Exercise objective — From the entries below, report only the number of lines that contain the word "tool".
*** Begin section ***
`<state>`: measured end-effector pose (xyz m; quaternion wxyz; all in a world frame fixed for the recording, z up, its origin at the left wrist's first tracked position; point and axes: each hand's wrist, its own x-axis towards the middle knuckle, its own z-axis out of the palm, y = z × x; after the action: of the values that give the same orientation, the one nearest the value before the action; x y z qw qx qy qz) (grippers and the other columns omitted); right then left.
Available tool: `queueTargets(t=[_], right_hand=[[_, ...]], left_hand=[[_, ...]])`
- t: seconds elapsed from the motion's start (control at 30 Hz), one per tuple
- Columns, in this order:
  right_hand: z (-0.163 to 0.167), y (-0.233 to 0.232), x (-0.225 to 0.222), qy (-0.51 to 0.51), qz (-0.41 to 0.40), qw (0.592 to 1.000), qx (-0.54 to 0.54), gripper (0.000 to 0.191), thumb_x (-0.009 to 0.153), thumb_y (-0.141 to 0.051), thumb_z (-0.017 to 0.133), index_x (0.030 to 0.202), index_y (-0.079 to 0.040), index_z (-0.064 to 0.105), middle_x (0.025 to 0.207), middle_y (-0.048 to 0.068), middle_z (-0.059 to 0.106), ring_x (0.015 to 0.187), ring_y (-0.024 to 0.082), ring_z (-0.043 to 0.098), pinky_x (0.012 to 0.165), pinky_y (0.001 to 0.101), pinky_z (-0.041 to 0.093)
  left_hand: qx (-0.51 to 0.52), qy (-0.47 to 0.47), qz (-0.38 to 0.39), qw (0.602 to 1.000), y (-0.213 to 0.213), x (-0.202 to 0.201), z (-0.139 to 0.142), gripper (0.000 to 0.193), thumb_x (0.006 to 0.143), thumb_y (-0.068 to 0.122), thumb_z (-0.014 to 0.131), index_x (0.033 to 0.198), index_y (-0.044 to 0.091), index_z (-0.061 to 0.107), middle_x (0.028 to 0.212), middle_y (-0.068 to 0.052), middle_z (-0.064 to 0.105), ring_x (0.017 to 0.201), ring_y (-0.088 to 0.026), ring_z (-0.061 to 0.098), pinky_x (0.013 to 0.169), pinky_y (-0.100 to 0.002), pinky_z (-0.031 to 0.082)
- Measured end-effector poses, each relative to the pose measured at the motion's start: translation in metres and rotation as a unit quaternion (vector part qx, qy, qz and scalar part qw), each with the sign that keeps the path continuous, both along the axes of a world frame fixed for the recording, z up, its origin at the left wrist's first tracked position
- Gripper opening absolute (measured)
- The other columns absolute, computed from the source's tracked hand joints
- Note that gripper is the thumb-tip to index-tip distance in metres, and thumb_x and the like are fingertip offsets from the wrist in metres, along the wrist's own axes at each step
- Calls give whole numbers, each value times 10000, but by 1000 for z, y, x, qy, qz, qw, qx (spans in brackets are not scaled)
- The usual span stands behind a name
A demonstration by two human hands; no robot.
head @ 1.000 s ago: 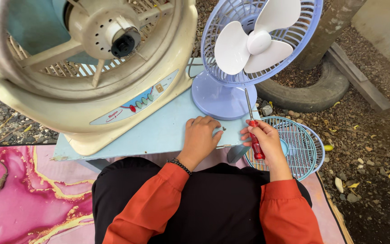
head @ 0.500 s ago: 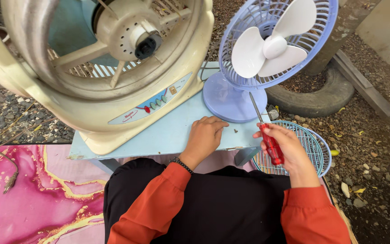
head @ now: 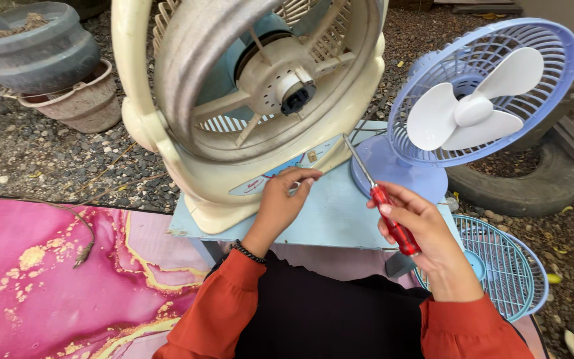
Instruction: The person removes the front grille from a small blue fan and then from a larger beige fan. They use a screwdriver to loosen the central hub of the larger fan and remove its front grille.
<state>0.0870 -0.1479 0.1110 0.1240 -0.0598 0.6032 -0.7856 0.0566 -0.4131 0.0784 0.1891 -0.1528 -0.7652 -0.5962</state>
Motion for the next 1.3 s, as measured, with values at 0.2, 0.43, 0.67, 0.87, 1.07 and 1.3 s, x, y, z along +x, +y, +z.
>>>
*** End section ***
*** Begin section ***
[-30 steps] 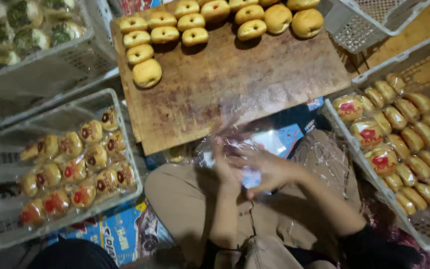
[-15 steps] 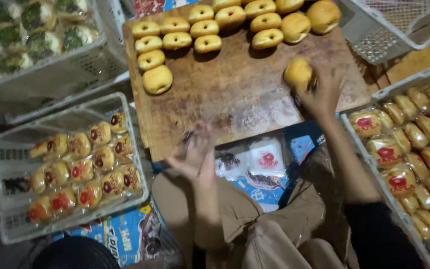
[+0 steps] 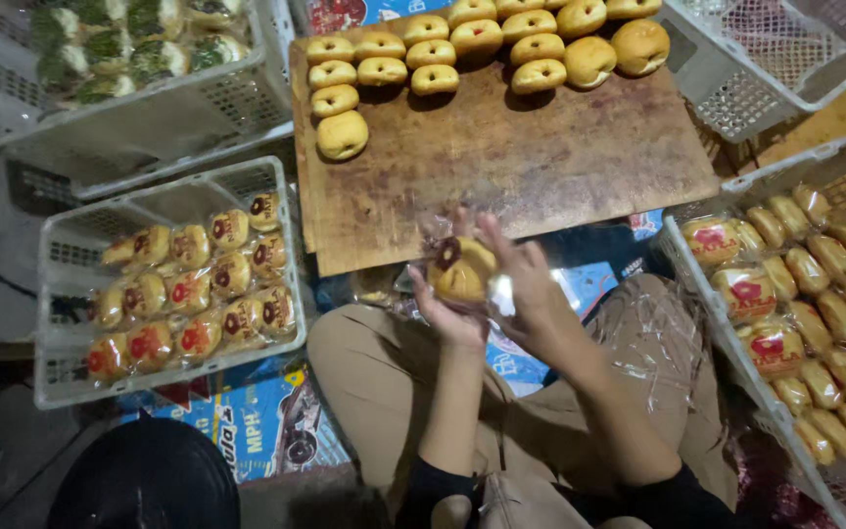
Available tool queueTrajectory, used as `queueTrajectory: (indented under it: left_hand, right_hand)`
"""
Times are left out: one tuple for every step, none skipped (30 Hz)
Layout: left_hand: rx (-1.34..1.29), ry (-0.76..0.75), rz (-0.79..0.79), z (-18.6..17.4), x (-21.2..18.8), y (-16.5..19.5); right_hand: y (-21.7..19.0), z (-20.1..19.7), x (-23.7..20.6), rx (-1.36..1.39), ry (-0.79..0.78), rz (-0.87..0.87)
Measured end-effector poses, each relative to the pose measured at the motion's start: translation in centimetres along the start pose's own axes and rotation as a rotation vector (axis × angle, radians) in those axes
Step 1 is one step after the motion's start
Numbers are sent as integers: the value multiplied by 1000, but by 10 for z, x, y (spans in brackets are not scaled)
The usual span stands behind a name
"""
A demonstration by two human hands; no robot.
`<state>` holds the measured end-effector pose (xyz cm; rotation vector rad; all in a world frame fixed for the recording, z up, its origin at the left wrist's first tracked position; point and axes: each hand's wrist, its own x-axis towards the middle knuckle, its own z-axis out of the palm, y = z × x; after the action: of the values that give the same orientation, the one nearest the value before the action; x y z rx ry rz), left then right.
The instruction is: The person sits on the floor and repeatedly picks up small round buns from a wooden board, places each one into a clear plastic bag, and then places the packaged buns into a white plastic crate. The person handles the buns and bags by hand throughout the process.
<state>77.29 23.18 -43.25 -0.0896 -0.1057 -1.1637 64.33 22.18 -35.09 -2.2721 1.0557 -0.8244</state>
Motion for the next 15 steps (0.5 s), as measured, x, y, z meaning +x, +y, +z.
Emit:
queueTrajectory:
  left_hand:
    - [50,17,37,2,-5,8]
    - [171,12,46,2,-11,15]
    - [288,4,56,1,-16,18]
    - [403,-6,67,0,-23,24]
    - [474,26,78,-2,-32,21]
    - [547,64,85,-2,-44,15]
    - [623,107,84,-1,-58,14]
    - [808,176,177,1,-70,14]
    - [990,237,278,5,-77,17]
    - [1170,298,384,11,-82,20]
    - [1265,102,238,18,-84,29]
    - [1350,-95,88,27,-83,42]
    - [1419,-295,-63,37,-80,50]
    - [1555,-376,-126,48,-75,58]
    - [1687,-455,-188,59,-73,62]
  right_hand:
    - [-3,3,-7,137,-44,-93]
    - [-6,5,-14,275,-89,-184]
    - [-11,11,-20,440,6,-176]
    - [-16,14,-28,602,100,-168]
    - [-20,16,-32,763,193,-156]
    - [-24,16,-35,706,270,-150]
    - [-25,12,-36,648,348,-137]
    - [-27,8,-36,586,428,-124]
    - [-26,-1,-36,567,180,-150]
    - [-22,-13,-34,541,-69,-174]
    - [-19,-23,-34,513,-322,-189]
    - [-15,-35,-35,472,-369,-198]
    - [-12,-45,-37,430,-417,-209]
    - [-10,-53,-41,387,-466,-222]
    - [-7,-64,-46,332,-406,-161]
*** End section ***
Response to the task — 2